Wisteria (Wisteria, scientific name: Wisteria floribunda, also known as Noda Fuji) is a vine deciduous tree of the genus Wisteria in the family Leguminosae and is endemic to Japan. When the flowers are in bloom, the "Wisteria shelf" is a target for viewing and sightseeing. In Japan, there is Yamafuji W. brachybotrys in the same genus, which is sometimes confused. Foreign species such as Chinese wisteria W. sinensis may also be cultivated, but this species is mostly used in Japan.

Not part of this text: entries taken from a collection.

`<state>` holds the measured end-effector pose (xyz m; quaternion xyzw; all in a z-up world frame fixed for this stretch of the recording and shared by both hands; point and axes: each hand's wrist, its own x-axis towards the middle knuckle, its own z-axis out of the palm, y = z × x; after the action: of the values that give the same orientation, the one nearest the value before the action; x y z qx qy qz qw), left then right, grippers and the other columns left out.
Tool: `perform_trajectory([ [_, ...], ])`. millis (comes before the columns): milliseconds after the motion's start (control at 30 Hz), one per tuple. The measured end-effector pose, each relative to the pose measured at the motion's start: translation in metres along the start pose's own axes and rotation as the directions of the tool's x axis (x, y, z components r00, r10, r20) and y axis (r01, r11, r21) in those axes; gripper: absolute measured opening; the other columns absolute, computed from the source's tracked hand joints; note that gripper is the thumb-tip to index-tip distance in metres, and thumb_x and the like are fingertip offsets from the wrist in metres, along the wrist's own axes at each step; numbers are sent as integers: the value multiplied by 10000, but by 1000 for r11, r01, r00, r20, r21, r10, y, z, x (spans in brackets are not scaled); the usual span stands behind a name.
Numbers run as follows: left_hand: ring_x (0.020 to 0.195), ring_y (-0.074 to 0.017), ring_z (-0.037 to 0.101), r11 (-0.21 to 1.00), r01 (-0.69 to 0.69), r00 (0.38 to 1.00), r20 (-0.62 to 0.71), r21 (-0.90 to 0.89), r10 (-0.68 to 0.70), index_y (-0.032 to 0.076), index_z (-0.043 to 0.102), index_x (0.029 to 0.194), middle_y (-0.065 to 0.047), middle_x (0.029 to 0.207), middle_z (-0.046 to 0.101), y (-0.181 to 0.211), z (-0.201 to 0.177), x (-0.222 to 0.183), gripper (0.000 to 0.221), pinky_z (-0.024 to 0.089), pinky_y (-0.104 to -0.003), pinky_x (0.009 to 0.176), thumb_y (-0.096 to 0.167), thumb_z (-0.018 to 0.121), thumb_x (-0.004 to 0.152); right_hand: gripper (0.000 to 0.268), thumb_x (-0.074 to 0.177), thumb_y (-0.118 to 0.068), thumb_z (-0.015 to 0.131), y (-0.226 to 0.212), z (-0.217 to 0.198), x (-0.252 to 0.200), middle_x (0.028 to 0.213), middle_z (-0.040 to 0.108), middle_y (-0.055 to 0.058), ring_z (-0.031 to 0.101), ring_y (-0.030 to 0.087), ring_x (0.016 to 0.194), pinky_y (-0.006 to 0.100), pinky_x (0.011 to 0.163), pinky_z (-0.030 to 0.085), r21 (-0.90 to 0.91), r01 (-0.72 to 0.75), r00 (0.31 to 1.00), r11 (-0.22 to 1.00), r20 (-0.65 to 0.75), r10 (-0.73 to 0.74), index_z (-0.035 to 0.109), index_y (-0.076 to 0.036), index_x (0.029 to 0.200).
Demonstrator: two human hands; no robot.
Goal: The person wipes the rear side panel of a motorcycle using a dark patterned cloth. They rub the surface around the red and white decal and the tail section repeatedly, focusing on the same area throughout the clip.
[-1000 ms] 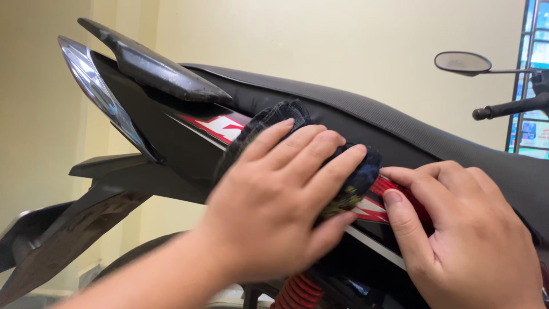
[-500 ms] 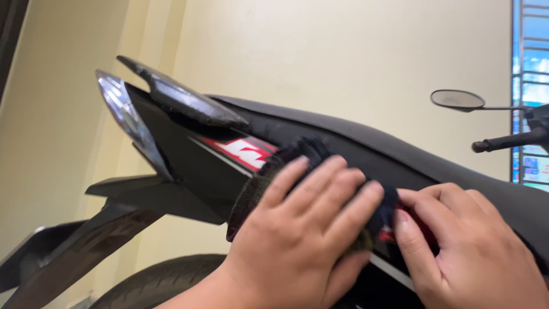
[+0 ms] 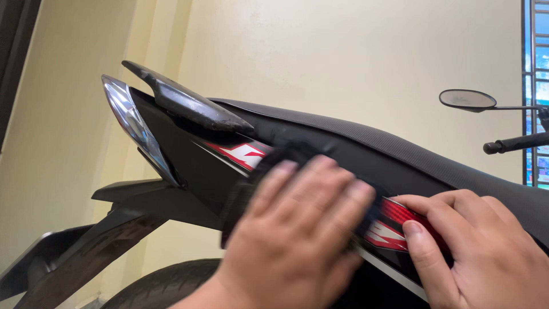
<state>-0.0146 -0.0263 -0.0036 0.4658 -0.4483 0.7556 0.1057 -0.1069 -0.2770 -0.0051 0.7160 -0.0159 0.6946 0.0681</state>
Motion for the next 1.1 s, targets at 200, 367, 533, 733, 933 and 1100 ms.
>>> perform_trajectory([
  [200,1791,-374,537,1000,-22,988,155,15,19,212,617,1786,-101,1845,645,-52,-26,-34,715,300,-612,1471,586,695,1182,431,1120,-353,607,9,15,1,1085,828,-24,644,298,879,465,979,519,167,91,993,982,-94,-76,957,-279,1360],
  [367,1889,-498,297,789,610,789,-152,73,-596,61,426,1873,-242,1969,425,-7,13,-50,813,225,-659,1511,532,465,1212,399,1076,-305,636,16,29,-1,1073,829,-2,672,299,903,480,1067,522,169,86,991,982,-116,-67,969,-327,1293],
  [533,1851,-612,266,523,851,506,-339,45,-793,-42,354,1874,-377,1938,396,27,34,-21,889,226,-693,1476,500,493,1183,418,1094,-311,633,16,29,-6,1102,803,46,668,282,1056,480,1182,471,253,50,997,966,-76,-32,961,-297,1354],
  [733,1844,-537,21,373,927,372,-183,26,-910,-73,246,1891,-322,1993,164,-74,-2,-13,841,-15,-706,1433,476,383,1270,420,1126,-207,629,-16,12,-7,1172,635,141,613,280,1160,415,1091,443,461,-144,989,875,40,142,927,-114,1409],
  [933,1873,-612,7,558,827,562,-65,69,-825,-134,151,1882,-404,2002,143,35,9,-13,887,53,-718,1479,453,416,1273,412,1209,-227,609,-9,-1,-6,1240,658,122,571,315,1194,467,1232,426,362,-36,999,931,47,20,927,-153,1461],
  [1100,1904,-562,4,660,746,664,-27,85,-747,-18,121,1930,-340,2041,129,-36,-3,-41,821,0,-746,1527,419,438,1312,423,1219,-258,606,-4,-8,-3,1220,746,103,610,349,1162,507,1207,437,260,62,996,964,43,-76,935,-193,1476],
])
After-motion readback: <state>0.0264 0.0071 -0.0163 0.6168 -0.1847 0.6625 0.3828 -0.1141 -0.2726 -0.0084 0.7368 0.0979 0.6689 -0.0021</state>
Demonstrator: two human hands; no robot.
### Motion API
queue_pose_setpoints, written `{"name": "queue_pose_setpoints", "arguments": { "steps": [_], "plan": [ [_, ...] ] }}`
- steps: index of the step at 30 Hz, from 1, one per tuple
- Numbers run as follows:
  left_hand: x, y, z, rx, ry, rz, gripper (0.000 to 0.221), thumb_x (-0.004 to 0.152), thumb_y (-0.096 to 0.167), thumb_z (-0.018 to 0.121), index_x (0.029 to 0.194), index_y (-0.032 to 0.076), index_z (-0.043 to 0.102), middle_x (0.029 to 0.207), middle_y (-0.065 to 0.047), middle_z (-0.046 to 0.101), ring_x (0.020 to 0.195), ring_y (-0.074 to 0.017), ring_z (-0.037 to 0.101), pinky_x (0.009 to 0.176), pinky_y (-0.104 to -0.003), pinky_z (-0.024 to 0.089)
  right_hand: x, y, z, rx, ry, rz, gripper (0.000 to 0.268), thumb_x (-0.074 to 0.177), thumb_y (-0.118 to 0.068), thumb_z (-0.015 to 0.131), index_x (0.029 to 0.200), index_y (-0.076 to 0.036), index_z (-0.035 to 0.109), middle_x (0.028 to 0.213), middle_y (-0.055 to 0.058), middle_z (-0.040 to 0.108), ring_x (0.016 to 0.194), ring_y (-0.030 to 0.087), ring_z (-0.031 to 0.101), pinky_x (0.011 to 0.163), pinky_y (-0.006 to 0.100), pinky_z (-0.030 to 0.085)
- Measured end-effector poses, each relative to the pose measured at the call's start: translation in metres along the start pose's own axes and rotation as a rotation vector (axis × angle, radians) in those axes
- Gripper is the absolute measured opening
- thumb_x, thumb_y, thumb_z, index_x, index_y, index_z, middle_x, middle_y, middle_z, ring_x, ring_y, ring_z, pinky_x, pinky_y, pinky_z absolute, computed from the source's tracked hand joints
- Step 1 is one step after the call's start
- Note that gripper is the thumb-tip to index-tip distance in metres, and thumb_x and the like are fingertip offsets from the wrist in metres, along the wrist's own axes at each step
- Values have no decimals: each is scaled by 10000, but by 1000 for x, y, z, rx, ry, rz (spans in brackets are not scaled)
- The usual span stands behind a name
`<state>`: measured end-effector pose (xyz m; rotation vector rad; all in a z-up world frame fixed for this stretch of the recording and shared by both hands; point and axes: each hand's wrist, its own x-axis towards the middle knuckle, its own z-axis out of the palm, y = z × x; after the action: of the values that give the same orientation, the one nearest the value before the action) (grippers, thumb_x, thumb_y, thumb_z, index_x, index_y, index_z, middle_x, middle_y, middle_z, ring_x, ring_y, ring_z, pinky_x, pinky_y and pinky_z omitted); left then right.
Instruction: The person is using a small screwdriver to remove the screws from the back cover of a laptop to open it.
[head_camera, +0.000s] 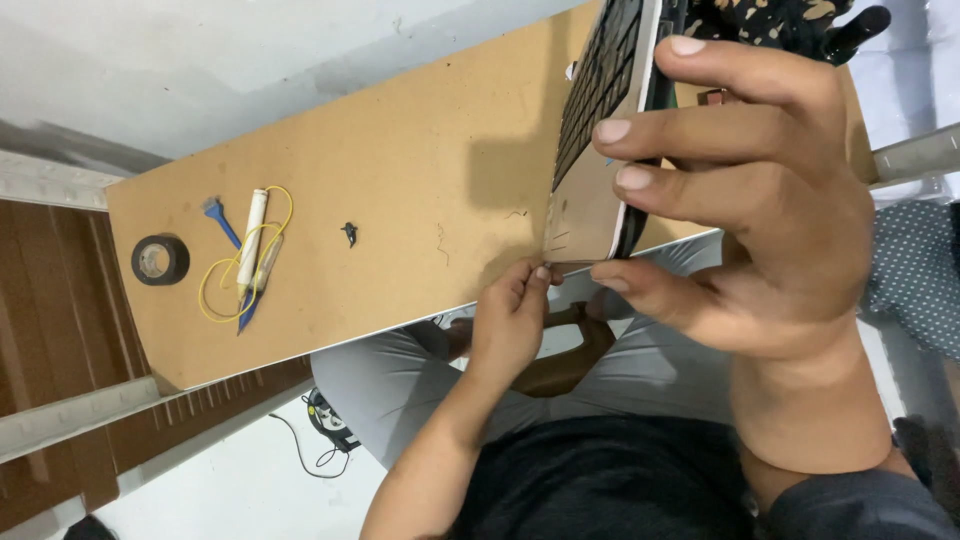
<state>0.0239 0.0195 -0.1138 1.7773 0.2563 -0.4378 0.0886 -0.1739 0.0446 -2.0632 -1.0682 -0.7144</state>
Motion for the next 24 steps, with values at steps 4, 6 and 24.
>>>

There is no established theory as to the origin of the Japanese name Fuji, but one theory is that it is originally called and pronounced "Fuji", and it means "spray" because the flowers scatter every time the wind blows. The Chinese character notation "wisteria" is the abbreviation for Chinese wisteria, which was originally produced in China, because it was written as Shito in China. The word wisteria itself is a word that refers to wisteria, that is, a vine and woody plant. Another name is Noda Fuji (Noda Fuji), which is derived from the place name of Noda Village (currently Osaka City) in Settsu Province. Noda Village was a famous place for Fuji so much that it was said to be "Sakura of Yoshino, Maple of Takao (Kasuga), Wisteria of Noda".

Distribution / habitat

Endemic to Japan. It is distributed in the temperate to warm zones of Honshu, Shikoku, and Kyushu, and in the forests of low mountains and flatlands. It is commonly found in low mountains, flatland forest edges, cliffs, and in forests. It has been planted in gardens for ornamental purposes since ancient times.

Form / Ecology

Deciduous vine wood. The vines are right-handed (S-wound) and initially densely grow brown short hairs, but later become hairless. The leaves alternate to a length of 20-30 cm (cm), with odd pinnate compound leaves and 11-19 leaflets. The individual leaflets are 4-10 cm long, narrow-ovate, with protruding tips and rounded tips. The base is almost circular. The leaflets are almost hairless and the young leaves have hair. The leaves are grassy and thin, with smooth edges. The flowering season is April-June, and it has the longest raceme in the genus Wisteria, and the inflorescence extends to the tip of the branch and hangs down to reach 100 cm, and has many flowers. Ushijima no Fuji, which is this species, had inflorescences of about 300 cm in the Meiji era, and the cultivars Nodanagafuji (purple Nagafuji, Kusakufuji) born from it also have inflorescences of about 200 cm depending on the conditions. The number of flowers sometimes exceeds 100, and flowering blooms from the base side to the tip of the inflorescence. Flowering takes several days, so in the early stages the inflorescences form a beautiful inverted cone. Short white hairs are densely grown on the inflorescence axis and pedicel. The bracts are narrow-ovate, about 1.5 mm (mm) long, and the pedicels are 15-25 mm long. The flowers are purple to pink, so-called mauve. The calyx is bowl-shaped with 5 splinters, the top two of which are slightly coalesced, and the bottom one is the largest, which is a characteristic of this genus. It has been growing for a long time. The flag petals (standing petals on the upper side) are almost circular, 10-13 mm in diameter, slightly protruding at the tip, heart-shaped at the base, with short claw-like protrusions, and on the side. There is a fold in the center of the base. By the way, the protrusion at the base of this flag valve means that the flag valve can be raised firmly by pressing the wing valve. The wing petals (petals on the sides) are almost the same length as the keel petals (boat-shaped petals on the underside that hold stamens and pistils inside), and have a slightly long claw-like protrusion with a length of 15-20 mm. There are 10 stamens, divided into two groups on the left and right, but one on the side of the flag valve is separated and is 13-17 mm in length. The fruit season is October-December. When the flowers are over, large legumes hang down. The legumes are 10-19 cm long and 2-2.5 cm wide, narrow and oval and flattened.